What the task requires:
Nothing but the line containing "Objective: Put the" and the lines that follow it to the end of the material below should appear in the answer, each copied exactly.

/---

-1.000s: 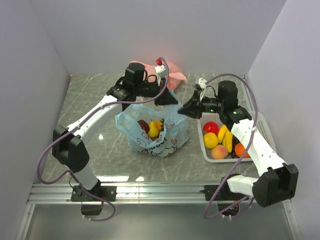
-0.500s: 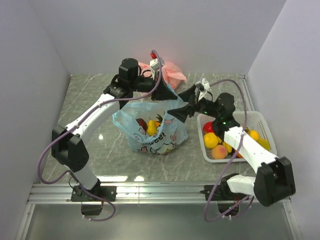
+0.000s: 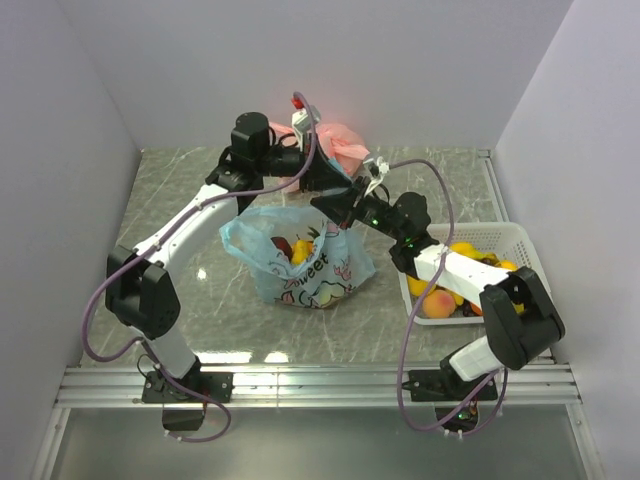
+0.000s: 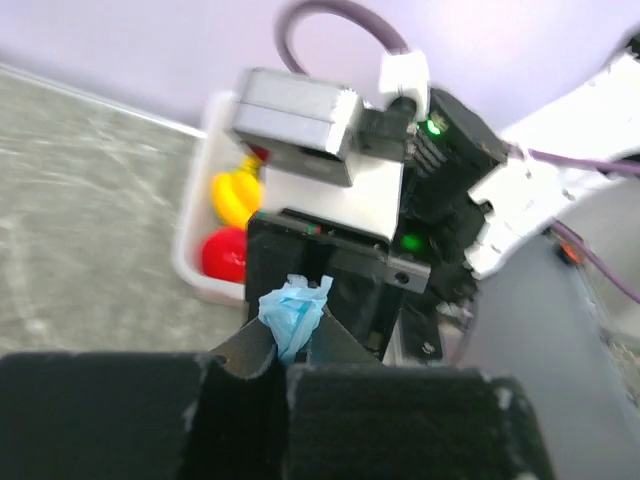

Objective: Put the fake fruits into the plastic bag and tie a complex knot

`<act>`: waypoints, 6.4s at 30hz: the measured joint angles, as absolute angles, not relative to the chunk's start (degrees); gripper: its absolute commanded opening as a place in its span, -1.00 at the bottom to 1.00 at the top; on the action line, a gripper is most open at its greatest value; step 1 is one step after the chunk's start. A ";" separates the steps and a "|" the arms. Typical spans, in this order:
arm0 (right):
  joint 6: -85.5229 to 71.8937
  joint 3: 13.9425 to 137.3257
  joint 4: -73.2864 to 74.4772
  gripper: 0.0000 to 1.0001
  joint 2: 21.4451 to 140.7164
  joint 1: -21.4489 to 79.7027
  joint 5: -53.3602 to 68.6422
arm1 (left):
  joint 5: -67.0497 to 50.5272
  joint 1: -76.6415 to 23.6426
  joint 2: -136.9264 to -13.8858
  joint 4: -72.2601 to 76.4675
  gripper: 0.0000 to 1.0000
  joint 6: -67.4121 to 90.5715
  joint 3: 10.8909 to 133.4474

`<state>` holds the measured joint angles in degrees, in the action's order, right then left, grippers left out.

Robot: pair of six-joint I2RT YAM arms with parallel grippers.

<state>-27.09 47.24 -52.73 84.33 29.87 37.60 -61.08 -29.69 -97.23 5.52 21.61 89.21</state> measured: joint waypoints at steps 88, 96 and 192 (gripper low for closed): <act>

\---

Task solution:
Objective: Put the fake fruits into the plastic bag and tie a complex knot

`<act>`: waypoints, 6.4s at 30hz: the measured joint angles, as absolute angles, not relative to the chunk's start (degrees); gripper: its absolute commanded opening as a place in its span, -1.00 at the bottom to 1.00 at the top; on the action line, a gripper is most open at its greatest value; step 1 is one step after the chunk's start. A ";" separates the steps and a "|" the arms. Typical spans, in this order:
arm0 (right):
  joint 6: -85.5229 to 71.8937
  joint 3: 13.9425 to 137.3257
  joint 4: -73.2864 to 74.4772
  gripper: 0.0000 to 1.0001
  joint 2: 21.4451 to 140.7164
  joint 1: -21.4489 to 79.7027
  joint 5: -53.3602 to 68.6422
arm1 (left):
  joint 5: -67.0497 to 50.5272
  joint 1: -76.6415 to 23.6426
  joint 2: -136.9264 to -13.8858
  joint 4: -72.2601 to 76.4675
  gripper: 0.0000 to 1.0000
  joint 6: -67.4121 to 90.5715
  joint 3: 10.8909 to 133.4474

`<state>` holds the measured joint angles in degrees, in the action's order, right then left, grippers left out.

Robot: pair of six-joint I2RT YAM arms with parallel grippers.

<state>-27.09 47.24 -52.73 84.33 29.87 37.60 -61.08 -29.69 -97.23 5.52 21.61 89.21</state> measured: joint waypoints at steps 88, 96 and 192 (gripper low for closed): <act>

What came before makes up the full response.